À medida que a aprovação vai se tornando uma possibilidade cada vez maior, resta evidenciado o seu nítido objetivo: o esfacelamento da previdência social como hoje conhecemos, a partir da constatação de que não se trata de uma proposta que visa ao equilíbrio financeiro do regime previdenciário atual, cuja necessidade não se pode negar, mas à sua implosão, sem que se ofereça outro que atenda aos interesses dos trabalhadores que venha a substituí-lo. Explicando melhor: as regras propostas pelo Governo são tão draconianas para os segurados que qualquer outro destino que esses possam dar ao seu dinheiro é mais vantajoso do que o regime previdenciário oficial, caso a emenda seja aprovada.

A iniquidade do modelo proposto se revela, dentre outras medidas identificadas pelo Conselho Federal da OAB e mais de 160 entidades da sociedade civil, pela:

  • exigência de contribuição por 49 anos para obtenção da aposentadoria integral, o que, com base nas alíquotas atuais, não tem nada de atuarial, máxime quando consideramos a obrigatoriedade de o empregador contribuir, pelo menos, na mesma proporção, para o regime;
  • idade mínima de 65 anos para a aposentadoria para homens e mulheres, desconsiderando critérios contributivos e atuariais, bem como a expectativa de vida do povo mais pobre que dificilmente obterá a aposentadoria, além de negligenciar a necessidade de um tratamento diferenciado às mulheres, ainda submetidas a uma dupla jornada de trabalho;
  • redução do valor geral das aposentadorias, sem consideração com os montantes de contribuição;
    fragilização da aposentadoria dos trabalhadores rurais, em gravíssimo retrocesso às conquistas da Constituição de 1988;
  • extinção da aposentadoria especial para os professores, desconsiderando a sua jornada doméstica de preparação de aulas e correção de provas;
  • afastamento das regras de transição vigentes, em flagrante violação da segurança jurídica e da proteção à confiança legítima;
  • fixação de parâmetros de difícil atingimento para a aposentadoria dos trabalhadores expostos a condições insalubres;
  • vedação de acumulação de pensão por morte com aposentadoria, reduzindo a renda familiar dos cônjuges viúvos, sem qualquer lastro atuarial;
  • fixação de pensão por morte e outros benefícios em patamar abaixo do salário mínimo;
  • elevação da idade de recebimento do benefício da assistência social para 70 anos, muito acima da expectativa de vida do povo mais pobre.

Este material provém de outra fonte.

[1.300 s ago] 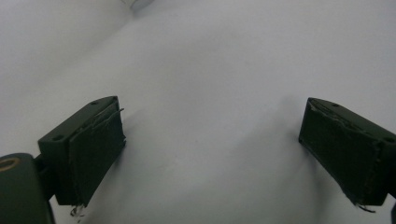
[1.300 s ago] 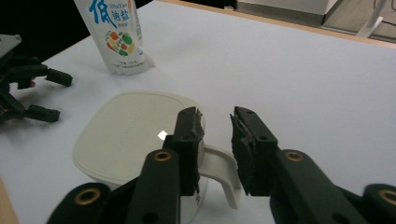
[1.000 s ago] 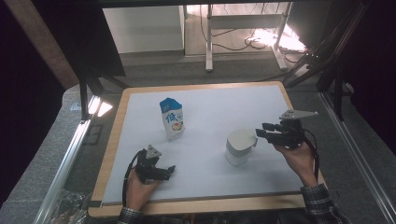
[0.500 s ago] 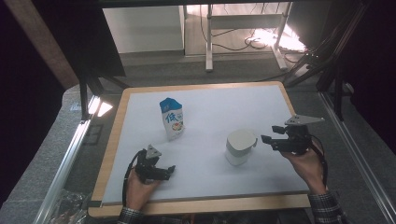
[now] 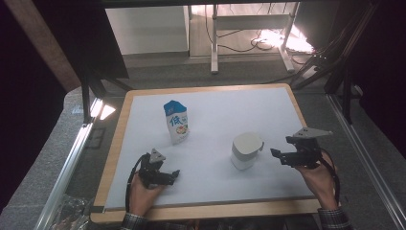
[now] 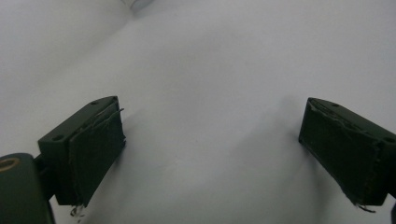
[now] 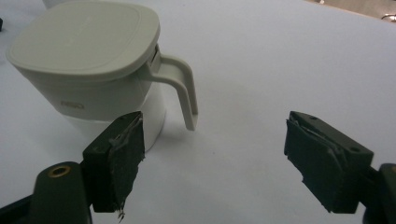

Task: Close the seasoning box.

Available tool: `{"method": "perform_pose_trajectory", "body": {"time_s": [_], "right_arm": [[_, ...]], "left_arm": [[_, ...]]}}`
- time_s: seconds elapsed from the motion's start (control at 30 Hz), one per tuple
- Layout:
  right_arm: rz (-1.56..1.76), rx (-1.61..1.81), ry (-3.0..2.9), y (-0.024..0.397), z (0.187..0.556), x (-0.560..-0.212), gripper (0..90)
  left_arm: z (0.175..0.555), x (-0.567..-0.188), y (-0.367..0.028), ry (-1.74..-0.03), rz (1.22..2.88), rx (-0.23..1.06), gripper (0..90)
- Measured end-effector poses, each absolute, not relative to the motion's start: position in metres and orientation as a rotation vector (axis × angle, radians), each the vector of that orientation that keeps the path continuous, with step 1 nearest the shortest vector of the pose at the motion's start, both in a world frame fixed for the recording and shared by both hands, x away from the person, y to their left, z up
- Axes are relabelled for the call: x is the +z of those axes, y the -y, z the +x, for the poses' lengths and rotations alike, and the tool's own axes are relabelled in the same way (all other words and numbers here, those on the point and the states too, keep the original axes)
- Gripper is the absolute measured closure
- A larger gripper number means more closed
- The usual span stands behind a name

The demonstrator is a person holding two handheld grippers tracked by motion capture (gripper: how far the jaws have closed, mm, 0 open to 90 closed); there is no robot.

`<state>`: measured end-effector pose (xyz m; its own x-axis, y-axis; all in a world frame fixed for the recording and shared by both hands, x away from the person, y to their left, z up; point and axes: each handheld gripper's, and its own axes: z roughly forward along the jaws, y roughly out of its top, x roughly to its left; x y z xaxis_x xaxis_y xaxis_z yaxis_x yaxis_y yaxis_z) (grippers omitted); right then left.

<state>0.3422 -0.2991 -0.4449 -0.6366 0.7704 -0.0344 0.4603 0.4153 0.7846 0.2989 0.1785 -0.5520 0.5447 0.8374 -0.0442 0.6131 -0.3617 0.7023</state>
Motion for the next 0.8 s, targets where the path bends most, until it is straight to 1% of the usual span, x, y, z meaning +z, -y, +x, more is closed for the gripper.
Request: {"method": "perform_pose_trajectory", "body": {"time_s": [0.37,0.8], "right_arm": [[1.070,1.045,-2.301,0.301,0.335,-0.466,13.3],[1.086,0.964,-2.320,0.294,0.331,-0.499,11.7]], "left_arm": [[0.299,-0.552,-0.178,-1.165,2.102,0.425,6.4],[0.299,-0.552,-0.179,-1.165,2.101,0.425,6.4]]}}
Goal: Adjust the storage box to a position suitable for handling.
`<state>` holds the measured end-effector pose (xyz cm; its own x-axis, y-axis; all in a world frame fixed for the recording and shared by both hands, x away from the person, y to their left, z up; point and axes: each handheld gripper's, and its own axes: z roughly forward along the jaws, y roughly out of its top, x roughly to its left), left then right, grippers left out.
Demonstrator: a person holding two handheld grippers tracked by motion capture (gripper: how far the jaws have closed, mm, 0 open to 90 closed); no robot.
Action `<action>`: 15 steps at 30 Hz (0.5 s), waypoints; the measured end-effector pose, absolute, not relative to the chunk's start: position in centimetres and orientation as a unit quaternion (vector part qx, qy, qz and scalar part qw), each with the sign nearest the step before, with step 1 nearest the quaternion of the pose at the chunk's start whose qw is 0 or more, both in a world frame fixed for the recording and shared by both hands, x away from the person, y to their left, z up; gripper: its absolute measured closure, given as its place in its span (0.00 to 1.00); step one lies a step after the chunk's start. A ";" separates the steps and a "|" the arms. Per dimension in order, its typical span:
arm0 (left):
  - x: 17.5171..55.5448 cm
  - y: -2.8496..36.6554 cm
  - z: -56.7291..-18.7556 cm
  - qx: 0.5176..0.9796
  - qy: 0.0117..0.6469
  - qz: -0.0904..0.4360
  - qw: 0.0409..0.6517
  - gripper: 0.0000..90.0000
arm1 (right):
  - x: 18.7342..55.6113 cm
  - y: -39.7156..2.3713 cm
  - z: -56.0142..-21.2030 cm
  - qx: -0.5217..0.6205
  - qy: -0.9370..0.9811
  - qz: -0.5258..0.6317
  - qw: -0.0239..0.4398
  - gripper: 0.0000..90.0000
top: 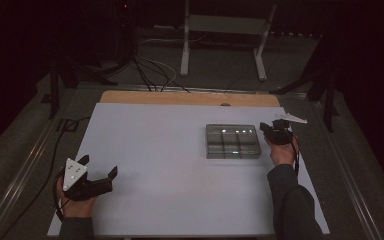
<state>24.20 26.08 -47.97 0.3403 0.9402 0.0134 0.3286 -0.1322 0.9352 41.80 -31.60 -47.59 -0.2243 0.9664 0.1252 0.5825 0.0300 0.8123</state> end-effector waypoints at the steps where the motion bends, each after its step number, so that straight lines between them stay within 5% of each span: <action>1: 24.2 26.1 -48.0 0.675 0.469 0.333 0.462 0.01 | 41.9 -31.5 -47.8 0.575 0.677 0.392 0.242 1.00; 15: 24.2 26.0 -48.0 0.677 0.469 0.336 0.458 0.01 | 42.7 -31.4 -49.3 0.591 0.684 0.369 0.217 1.00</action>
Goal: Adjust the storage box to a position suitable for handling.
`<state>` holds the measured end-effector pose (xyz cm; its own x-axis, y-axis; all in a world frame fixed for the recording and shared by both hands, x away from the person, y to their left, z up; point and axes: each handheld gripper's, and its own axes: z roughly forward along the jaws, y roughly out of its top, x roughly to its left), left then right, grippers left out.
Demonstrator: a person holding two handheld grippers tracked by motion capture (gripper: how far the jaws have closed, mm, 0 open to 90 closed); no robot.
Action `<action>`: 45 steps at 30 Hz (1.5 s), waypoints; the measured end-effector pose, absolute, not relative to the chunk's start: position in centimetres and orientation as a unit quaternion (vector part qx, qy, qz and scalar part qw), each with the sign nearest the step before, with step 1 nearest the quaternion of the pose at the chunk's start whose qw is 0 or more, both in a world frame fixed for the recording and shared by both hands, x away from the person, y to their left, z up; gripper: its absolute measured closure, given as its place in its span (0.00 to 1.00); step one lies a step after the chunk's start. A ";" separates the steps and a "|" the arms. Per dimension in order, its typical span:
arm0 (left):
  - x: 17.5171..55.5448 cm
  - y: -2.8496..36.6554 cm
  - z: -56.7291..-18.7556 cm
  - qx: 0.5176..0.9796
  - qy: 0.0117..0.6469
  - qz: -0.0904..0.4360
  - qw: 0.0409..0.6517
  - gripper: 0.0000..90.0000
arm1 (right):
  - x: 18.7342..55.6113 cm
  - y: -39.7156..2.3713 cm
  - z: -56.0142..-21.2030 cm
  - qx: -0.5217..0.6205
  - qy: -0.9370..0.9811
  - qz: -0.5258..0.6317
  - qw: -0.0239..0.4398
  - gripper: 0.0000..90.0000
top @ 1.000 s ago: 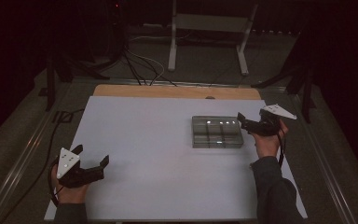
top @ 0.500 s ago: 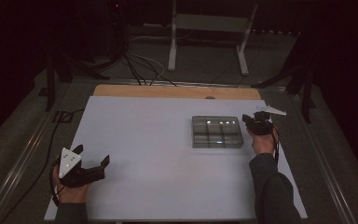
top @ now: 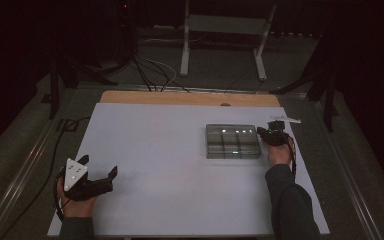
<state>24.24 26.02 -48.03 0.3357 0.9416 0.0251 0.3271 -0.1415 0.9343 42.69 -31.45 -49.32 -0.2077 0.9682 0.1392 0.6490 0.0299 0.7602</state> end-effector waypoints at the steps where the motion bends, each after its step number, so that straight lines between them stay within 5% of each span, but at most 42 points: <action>1: 24.2 26.0 -48.0 0.677 0.469 0.336 0.458 0.01 | 42.7 -31.5 -49.4 0.591 0.684 0.369 0.215 1.00; 45: 24.4 26.1 -48.2 0.676 0.473 0.340 0.451 0.01 | 41.4 -29.1 -49.6 0.553 0.722 0.389 0.144 0.98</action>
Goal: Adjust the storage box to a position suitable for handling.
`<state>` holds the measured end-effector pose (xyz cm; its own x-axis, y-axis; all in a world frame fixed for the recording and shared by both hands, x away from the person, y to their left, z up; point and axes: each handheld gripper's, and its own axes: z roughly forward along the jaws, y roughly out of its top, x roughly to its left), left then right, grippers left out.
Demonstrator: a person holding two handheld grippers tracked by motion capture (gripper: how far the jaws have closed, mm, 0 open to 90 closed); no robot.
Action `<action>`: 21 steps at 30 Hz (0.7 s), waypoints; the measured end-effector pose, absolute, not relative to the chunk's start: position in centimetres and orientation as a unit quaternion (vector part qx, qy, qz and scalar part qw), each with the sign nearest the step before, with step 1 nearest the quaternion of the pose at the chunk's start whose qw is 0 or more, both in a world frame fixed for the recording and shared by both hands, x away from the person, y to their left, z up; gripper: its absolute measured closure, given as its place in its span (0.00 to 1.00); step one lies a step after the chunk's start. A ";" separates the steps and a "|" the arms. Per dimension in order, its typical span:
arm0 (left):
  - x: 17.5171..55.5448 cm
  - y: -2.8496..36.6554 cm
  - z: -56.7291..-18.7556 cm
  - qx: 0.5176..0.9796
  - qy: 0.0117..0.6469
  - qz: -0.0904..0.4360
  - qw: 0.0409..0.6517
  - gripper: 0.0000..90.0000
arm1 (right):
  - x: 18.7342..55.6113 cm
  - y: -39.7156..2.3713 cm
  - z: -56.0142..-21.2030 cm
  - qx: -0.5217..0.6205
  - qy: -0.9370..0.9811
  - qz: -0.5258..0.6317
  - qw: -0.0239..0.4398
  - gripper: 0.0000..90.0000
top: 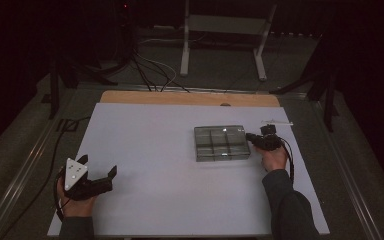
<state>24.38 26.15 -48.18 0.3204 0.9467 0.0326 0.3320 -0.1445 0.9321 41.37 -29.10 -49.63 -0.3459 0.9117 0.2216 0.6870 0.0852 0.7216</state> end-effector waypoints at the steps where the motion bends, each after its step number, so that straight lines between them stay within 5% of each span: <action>1: 24.4 26.1 -48.2 0.676 0.473 0.341 0.451 0.01 | 41.3 -28.9 -49.6 0.552 0.725 0.387 0.145 0.98; 21: 24.8 25.6 -48.2 0.677 0.476 0.341 0.446 0.01 | 40.1 -25.2 -49.7 0.507 0.754 0.400 0.117 1.00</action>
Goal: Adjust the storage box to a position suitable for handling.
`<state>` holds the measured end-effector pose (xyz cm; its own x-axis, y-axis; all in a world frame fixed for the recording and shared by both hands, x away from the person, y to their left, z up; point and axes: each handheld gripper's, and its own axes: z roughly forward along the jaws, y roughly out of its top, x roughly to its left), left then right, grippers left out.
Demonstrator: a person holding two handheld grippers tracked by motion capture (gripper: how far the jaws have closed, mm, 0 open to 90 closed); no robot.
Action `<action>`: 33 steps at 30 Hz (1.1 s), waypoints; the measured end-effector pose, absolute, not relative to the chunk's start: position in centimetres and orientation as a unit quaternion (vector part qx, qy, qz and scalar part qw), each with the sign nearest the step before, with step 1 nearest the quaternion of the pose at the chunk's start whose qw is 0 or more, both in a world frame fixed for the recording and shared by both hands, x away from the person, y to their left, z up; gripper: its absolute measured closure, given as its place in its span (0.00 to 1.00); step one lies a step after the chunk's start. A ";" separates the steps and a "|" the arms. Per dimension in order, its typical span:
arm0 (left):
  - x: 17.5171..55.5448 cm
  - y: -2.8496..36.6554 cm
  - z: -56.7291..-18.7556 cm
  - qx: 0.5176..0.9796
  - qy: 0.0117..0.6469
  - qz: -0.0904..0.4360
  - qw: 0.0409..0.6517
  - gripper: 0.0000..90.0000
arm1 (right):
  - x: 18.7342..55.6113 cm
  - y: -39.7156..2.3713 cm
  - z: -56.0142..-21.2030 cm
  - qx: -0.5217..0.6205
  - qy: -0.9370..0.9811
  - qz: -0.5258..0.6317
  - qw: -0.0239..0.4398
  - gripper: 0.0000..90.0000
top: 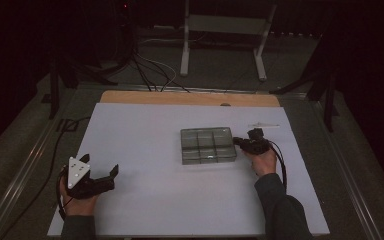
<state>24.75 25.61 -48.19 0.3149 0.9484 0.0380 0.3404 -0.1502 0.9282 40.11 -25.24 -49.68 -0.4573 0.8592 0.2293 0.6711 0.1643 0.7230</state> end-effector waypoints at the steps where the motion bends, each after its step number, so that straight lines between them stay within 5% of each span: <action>1: 24.8 25.6 -48.2 0.677 0.476 0.341 0.446 0.01 | 40.0 -25.1 -49.7 0.506 0.756 0.400 0.115 1.00; 33: 24.6 24.9 -48.3 0.685 0.469 0.337 0.444 0.01 | 36.6 -20.7 -49.1 0.478 0.770 0.412 0.096 1.00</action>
<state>24.60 24.88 -48.33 0.3331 0.9418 0.0455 0.3419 -0.1656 0.9250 36.63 -20.69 -49.09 -0.5249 0.8150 0.2455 0.6569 0.2045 0.7257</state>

Diante do quadro posto, cumpre, em primeiro lugar, destacar o caráter injusto das propostas que penalizam os setores mais frágeis da sociedade, pondo a termo várias conquistas de décadas do trabalhador brasileiro. Por outro lado, o caráter mais gravoso desse regime, mesmo considerando as regras que o mercado privado oferece, não deixa de se traduzir em um grande estímulo ao fortalecimento do regime de previdência complementar com o esvaziamento do sistema público.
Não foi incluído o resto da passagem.